HOW TO COMPLETE THIS TASK: List each line of the data that holds the string "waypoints".

- Opening Delimiter -

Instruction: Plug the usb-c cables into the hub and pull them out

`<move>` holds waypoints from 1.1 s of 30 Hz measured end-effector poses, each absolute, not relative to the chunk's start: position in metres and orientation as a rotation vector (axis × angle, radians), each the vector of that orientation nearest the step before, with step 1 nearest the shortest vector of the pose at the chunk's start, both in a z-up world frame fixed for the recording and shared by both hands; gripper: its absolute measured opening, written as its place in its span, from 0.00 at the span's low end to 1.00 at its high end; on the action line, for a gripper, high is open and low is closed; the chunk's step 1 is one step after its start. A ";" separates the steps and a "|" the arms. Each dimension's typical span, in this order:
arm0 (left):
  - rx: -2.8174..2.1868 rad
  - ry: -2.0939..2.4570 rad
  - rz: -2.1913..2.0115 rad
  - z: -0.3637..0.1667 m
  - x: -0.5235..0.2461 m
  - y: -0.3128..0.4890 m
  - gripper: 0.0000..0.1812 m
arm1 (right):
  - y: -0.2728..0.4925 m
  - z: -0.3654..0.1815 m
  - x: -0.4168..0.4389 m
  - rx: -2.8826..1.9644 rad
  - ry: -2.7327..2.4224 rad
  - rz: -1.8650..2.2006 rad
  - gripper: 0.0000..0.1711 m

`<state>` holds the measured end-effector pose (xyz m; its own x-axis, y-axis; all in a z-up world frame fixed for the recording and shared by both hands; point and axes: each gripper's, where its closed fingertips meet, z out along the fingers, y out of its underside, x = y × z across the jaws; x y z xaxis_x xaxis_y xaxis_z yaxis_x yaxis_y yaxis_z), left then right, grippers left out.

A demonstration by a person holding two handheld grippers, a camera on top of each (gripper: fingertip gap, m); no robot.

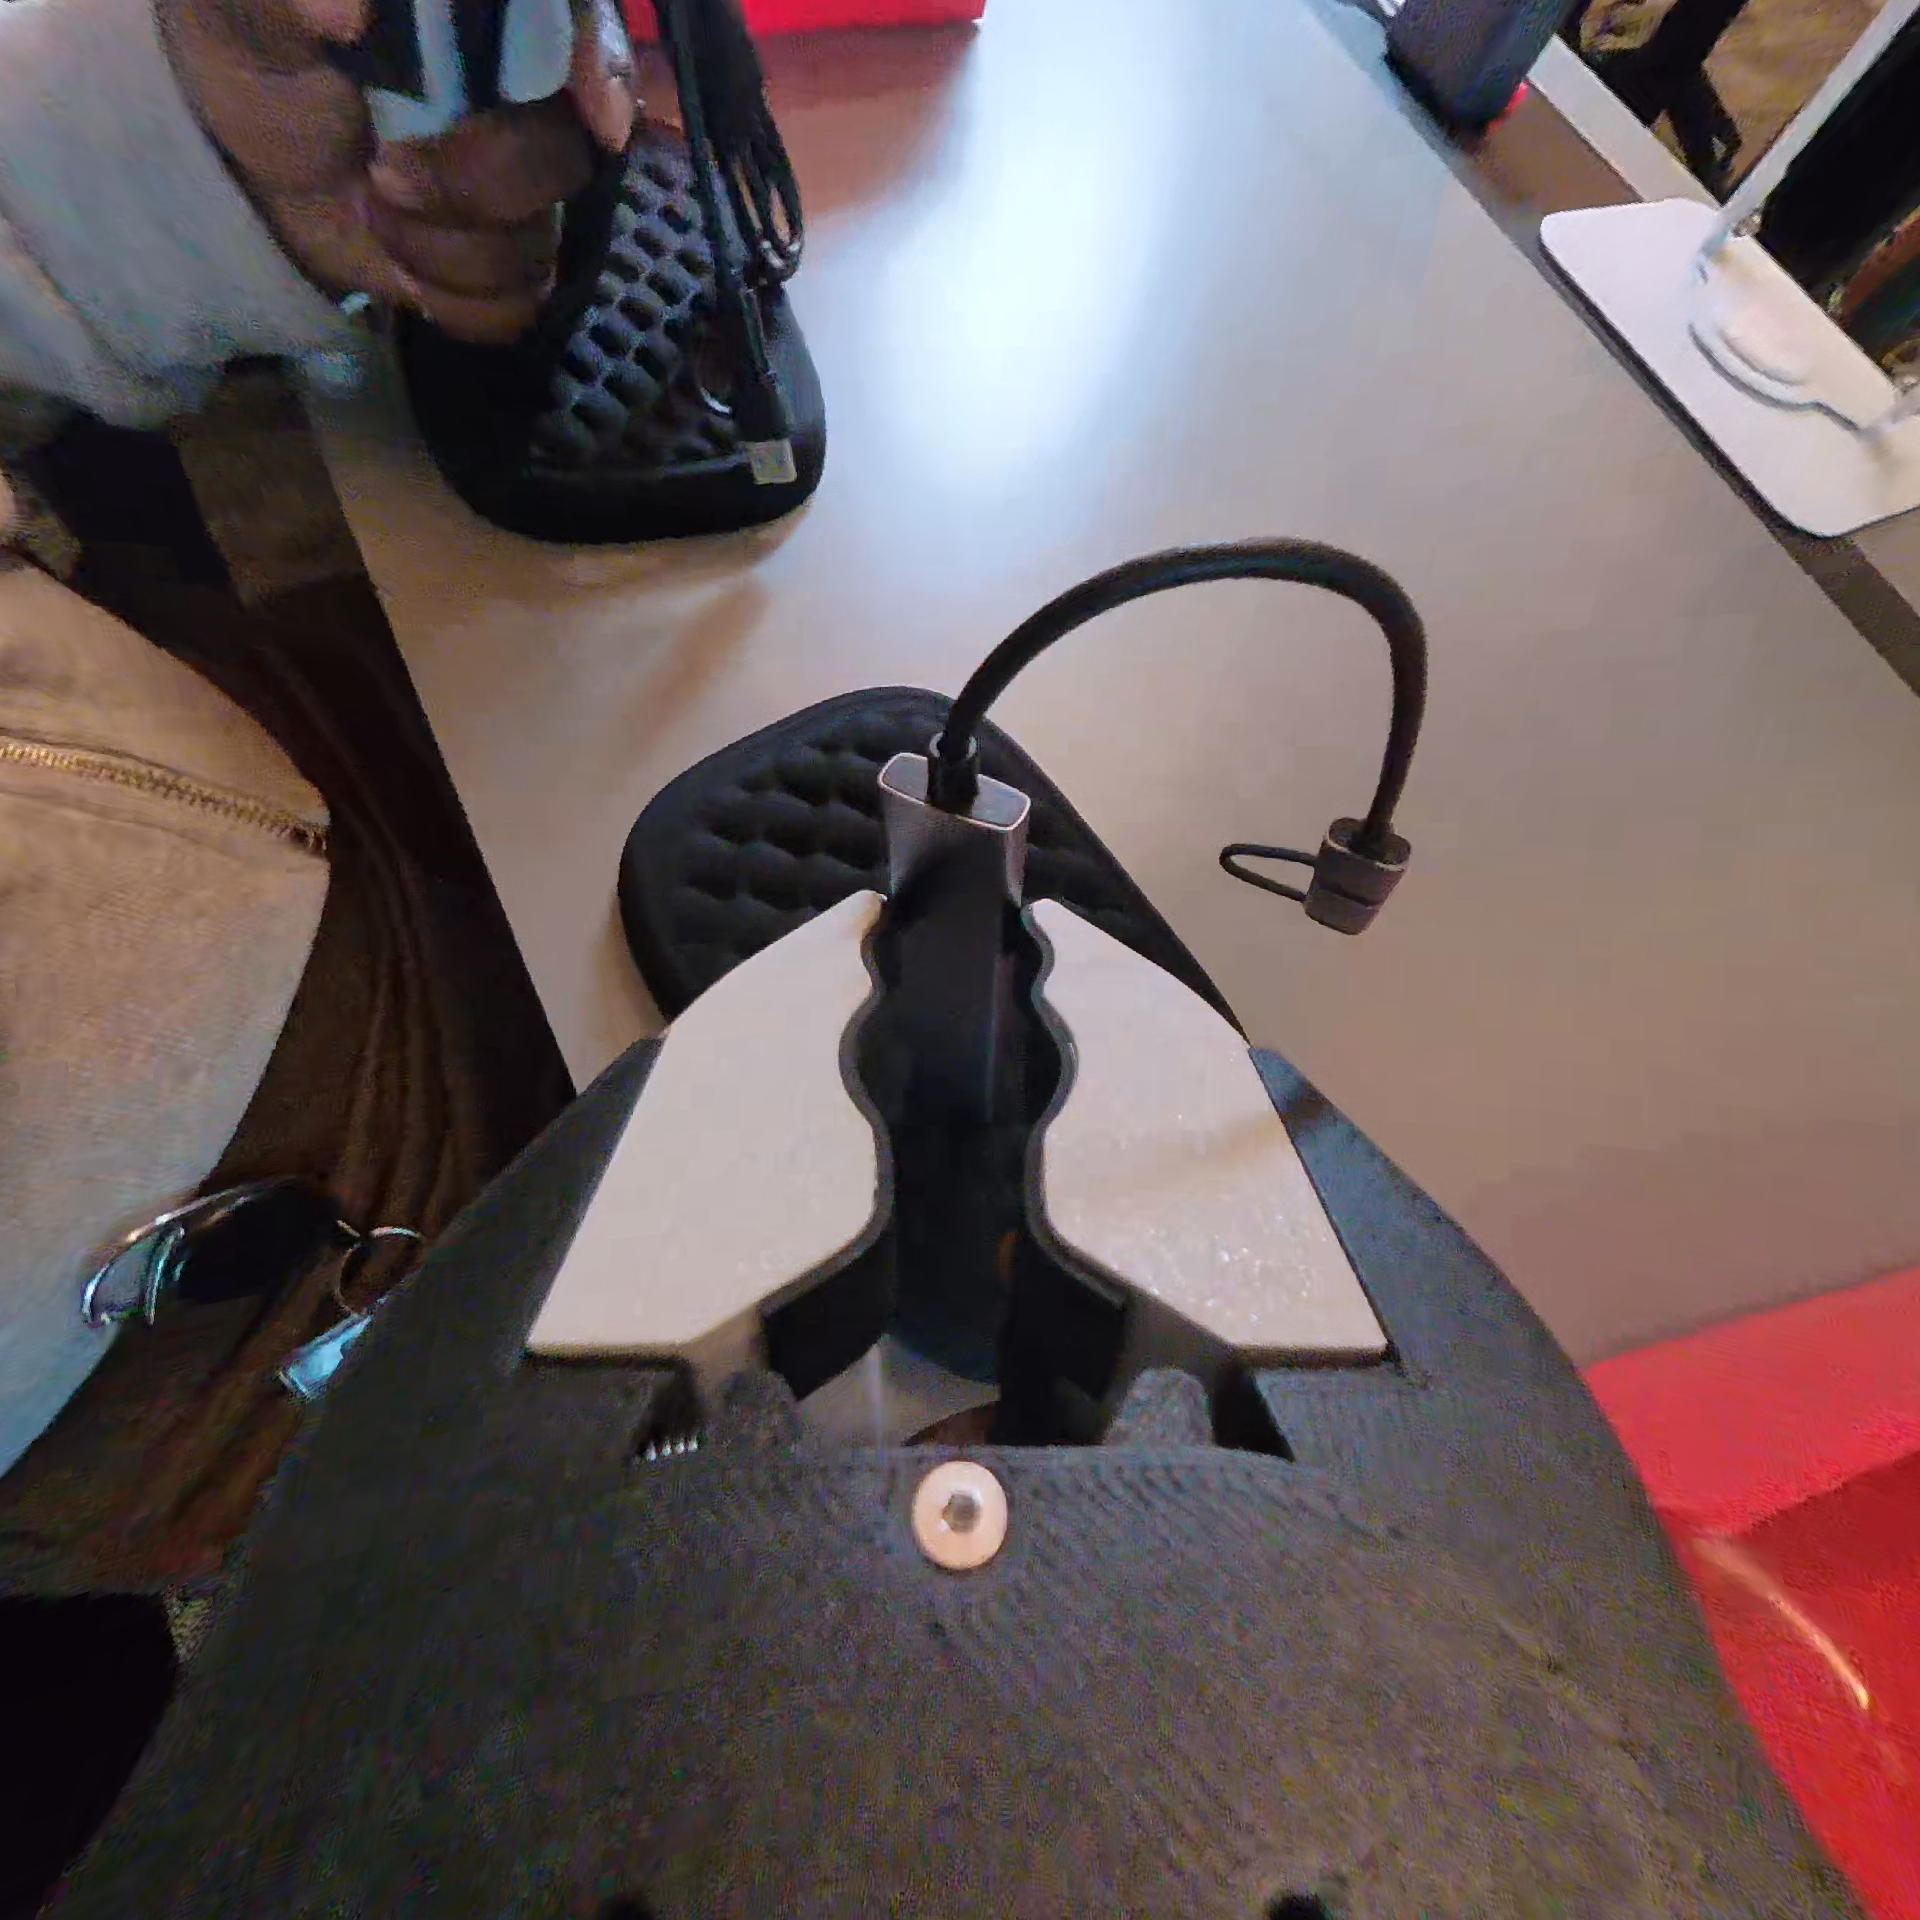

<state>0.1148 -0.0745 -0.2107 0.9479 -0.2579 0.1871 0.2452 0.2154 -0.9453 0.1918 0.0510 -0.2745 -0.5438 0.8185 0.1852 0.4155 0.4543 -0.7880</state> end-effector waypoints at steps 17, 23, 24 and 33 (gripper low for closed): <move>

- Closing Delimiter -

EXERCISE SOLUTION:
`<move>` holds waypoints from 1.1 s of 30 Hz measured end-effector poses, each absolute, not relative to the chunk's start: position in metres and orientation as a rotation vector (axis × angle, radians), each the vector of that orientation nearest the step before, with step 1 nearest the shortest vector of the pose at the chunk's start, both in a z-up world frame fixed for the recording and shared by both hands; gripper: its absolute measured opening, written as its place in its span, from 0.00 at the span's low end to 1.00 at its high end; on the action line, for a gripper, high is open and low is closed; the chunk's step 1 is one step after its start. A ";" separates the steps and a "|" the arms. Each dimension's typical span, in this order:
<state>0.1148 -0.0745 -0.2107 0.9479 -0.2579 0.1871 0.2452 0.2154 -0.9453 0.1918 0.0510 -0.2745 -0.5438 0.8185 0.1852 0.4155 0.4543 -0.7880</state> end-effector waypoints at steps 17, 23, 24 and 33 (gripper low for closed): <move>

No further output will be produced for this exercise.